Requirement:
Word for word, restate the lines of the material below from its first line through the one containing "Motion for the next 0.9". Omit the rest.

════

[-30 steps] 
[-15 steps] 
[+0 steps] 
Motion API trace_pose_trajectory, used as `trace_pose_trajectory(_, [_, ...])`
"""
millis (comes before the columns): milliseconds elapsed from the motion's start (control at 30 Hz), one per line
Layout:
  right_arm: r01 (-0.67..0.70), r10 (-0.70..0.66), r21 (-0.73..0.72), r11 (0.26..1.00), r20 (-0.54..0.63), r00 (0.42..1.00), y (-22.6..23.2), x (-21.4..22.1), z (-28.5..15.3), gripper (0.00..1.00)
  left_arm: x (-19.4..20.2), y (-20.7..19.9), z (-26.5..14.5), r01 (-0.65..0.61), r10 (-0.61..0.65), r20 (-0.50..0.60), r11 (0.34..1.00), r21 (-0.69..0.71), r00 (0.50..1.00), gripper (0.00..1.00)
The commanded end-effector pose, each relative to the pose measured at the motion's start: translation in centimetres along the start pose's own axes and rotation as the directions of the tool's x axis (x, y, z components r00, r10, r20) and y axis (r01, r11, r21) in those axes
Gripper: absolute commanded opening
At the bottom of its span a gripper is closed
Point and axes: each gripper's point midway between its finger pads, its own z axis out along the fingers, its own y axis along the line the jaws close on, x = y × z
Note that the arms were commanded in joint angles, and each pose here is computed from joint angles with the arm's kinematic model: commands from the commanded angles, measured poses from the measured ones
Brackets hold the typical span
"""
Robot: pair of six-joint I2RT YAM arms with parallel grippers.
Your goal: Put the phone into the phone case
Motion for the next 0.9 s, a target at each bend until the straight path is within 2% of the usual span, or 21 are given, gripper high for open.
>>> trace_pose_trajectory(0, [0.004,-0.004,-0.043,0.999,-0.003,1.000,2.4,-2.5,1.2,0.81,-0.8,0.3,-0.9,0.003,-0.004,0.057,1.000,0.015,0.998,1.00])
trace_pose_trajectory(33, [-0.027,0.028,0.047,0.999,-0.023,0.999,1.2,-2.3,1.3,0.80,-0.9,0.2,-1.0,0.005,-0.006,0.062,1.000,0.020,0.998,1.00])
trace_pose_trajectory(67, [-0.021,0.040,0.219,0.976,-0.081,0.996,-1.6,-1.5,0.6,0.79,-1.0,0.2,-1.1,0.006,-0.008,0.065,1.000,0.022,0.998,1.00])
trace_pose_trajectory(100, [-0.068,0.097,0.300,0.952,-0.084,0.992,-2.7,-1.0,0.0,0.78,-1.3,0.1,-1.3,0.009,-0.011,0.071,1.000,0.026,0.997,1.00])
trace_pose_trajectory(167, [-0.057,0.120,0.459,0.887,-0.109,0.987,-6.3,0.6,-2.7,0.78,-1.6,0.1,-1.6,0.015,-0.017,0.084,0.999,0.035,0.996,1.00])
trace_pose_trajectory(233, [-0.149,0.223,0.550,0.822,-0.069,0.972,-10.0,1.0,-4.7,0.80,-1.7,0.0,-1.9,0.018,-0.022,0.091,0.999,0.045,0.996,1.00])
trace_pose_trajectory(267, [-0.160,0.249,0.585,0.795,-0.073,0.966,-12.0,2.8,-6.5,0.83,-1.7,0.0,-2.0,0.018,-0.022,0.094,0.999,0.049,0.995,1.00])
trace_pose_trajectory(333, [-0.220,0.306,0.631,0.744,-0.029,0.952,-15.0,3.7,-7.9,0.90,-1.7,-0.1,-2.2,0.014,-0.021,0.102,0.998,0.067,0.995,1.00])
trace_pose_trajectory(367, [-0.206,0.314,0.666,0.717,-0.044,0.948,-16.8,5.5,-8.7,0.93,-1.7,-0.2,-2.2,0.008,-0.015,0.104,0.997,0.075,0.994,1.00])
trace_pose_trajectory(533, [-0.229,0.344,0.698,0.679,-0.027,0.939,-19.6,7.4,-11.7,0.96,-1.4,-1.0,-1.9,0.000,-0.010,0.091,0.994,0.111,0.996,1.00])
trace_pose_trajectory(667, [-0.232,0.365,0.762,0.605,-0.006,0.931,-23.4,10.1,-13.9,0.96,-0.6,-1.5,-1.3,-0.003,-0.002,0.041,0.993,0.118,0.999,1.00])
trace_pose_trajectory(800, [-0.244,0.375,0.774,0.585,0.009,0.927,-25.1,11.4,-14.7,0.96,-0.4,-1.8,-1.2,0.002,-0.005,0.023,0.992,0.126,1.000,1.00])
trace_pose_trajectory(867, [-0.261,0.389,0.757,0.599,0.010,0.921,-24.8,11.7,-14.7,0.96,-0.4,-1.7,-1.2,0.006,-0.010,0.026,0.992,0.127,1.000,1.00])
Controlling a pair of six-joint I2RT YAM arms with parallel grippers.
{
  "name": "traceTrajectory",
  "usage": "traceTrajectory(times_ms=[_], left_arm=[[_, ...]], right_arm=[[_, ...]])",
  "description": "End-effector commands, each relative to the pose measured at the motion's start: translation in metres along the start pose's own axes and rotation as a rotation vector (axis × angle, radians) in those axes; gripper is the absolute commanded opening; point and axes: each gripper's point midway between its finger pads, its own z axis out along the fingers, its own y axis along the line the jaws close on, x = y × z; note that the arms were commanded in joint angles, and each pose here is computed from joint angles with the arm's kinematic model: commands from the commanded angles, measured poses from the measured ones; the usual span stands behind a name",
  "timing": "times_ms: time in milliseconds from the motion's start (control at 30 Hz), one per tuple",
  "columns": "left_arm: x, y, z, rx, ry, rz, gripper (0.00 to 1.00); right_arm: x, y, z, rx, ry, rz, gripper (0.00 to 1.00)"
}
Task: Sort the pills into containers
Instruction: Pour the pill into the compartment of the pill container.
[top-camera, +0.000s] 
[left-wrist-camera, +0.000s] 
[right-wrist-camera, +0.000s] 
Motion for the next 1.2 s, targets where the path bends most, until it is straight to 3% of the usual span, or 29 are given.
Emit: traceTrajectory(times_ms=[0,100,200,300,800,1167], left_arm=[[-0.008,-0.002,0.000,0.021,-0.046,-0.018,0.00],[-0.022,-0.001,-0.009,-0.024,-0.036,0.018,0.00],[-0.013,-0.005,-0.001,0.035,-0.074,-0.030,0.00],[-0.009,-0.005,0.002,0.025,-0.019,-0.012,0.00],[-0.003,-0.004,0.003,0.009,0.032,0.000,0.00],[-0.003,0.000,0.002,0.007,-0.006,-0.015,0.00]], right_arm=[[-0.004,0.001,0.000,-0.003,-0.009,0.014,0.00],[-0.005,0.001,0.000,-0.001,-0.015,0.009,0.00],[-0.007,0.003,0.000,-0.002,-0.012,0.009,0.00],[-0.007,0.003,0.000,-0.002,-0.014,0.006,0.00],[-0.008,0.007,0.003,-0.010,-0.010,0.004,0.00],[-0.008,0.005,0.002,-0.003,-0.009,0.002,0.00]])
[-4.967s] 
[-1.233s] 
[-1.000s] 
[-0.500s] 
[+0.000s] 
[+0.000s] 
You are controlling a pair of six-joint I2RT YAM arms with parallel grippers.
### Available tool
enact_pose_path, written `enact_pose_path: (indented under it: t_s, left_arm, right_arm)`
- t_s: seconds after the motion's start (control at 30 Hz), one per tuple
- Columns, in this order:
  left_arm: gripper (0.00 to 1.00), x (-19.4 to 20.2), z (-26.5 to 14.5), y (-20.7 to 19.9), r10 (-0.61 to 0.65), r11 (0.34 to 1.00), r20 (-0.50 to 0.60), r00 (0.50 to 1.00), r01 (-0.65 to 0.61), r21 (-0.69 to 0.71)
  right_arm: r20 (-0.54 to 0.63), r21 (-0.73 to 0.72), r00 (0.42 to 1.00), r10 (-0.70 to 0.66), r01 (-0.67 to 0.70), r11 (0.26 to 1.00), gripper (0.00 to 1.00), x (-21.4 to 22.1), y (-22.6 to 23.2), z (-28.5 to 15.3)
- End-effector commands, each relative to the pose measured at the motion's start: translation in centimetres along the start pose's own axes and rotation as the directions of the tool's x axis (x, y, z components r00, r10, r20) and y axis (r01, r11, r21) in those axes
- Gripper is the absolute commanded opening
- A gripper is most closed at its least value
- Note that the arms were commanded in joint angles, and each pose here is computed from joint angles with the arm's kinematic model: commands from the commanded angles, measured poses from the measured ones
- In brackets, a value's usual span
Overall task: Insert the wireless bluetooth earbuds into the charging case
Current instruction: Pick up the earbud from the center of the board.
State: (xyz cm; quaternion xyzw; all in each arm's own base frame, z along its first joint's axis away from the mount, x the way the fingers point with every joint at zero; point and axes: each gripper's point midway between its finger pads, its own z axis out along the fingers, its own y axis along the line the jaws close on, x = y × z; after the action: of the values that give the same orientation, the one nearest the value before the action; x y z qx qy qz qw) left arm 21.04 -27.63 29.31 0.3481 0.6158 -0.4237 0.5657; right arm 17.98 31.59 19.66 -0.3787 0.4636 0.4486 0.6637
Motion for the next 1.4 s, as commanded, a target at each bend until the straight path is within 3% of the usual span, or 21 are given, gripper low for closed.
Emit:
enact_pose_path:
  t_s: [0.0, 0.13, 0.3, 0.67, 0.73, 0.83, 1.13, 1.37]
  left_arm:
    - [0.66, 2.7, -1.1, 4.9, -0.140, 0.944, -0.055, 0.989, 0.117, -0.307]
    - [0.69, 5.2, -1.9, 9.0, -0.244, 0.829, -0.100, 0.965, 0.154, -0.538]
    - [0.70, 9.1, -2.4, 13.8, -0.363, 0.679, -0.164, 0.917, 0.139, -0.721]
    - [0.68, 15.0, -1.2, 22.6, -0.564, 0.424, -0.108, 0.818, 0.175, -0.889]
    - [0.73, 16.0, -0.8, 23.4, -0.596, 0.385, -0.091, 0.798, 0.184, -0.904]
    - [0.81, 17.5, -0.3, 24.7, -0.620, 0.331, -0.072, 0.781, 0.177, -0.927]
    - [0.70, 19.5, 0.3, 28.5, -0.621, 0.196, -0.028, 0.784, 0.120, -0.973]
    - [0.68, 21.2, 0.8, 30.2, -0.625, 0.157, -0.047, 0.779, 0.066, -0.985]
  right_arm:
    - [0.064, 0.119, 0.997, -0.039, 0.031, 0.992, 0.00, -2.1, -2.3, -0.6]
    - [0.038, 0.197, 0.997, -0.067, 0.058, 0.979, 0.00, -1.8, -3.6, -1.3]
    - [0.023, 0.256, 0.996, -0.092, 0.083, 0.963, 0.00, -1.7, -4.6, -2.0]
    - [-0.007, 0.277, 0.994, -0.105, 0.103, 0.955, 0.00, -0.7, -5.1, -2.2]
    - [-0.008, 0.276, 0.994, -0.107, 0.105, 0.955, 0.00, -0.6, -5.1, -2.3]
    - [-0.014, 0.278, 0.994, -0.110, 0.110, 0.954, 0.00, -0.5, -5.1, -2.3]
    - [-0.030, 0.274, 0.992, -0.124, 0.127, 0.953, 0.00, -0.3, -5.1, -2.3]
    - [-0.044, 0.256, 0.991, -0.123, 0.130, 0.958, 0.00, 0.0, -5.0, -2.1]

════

Written solution:
[-30 steps] 
[-15 steps] 
[+0 steps] 
Motion API trace_pose_trajectory, used as `trace_pose_trajectory(_, [_, ...])`
"""
millis (comes before the columns): milliseconds elapsed from the motion's start (control at 30 Hz), one per line
Layout:
  right_arm: r01 (-0.67..0.70), r10 (-0.70..0.66), r21 (-0.73..0.72), r11 (0.26..1.00), r20 (-0.54..0.63), r00 (0.42..1.00), y (-22.6..23.2), x (-21.4..22.1), z (-28.5..15.3), gripper (0.00..1.00)
  left_arm: x (-19.4..20.2), y (-20.7..19.9), z (-26.5..14.5), r01 (-0.65..0.61), r10 (-0.61..0.65), r20 (-0.50..0.60), r11 (0.34..1.00), r21 (-0.69..0.71), r00 (0.50..1.00), gripper (0.00..1.00)
The commanded end-effector pose, each relative to the pose measured at the motion's start: translation in centimetres along the start pose's own axes and rotation as the directions of the tool's x axis (x, y, z components r00, r10, r20) and y axis (r01, r11, r21) in those axes
Gripper: absolute commanded opening
At the bottom of its span a gripper is closed
Point and axes: each gripper's point midway between its finger pads, its own z axis out along the fingers, its own y axis along the line the jaws close on, x = y × z
Note that the arms were commanded in joint angles, and each pose here is computed from joint angles with the arm's kinematic model: commands from the commanded angles, measured poses from the measured ones
Brackets hold the typical span
"""
Robot: pair of six-joint I2RT YAM arms with parallel grippers.
Your goal: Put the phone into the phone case
Motion for the next 0.9 s, a target at each bend until the straight path is within 2% of the usual span, or 21 are given, gripper high for open.

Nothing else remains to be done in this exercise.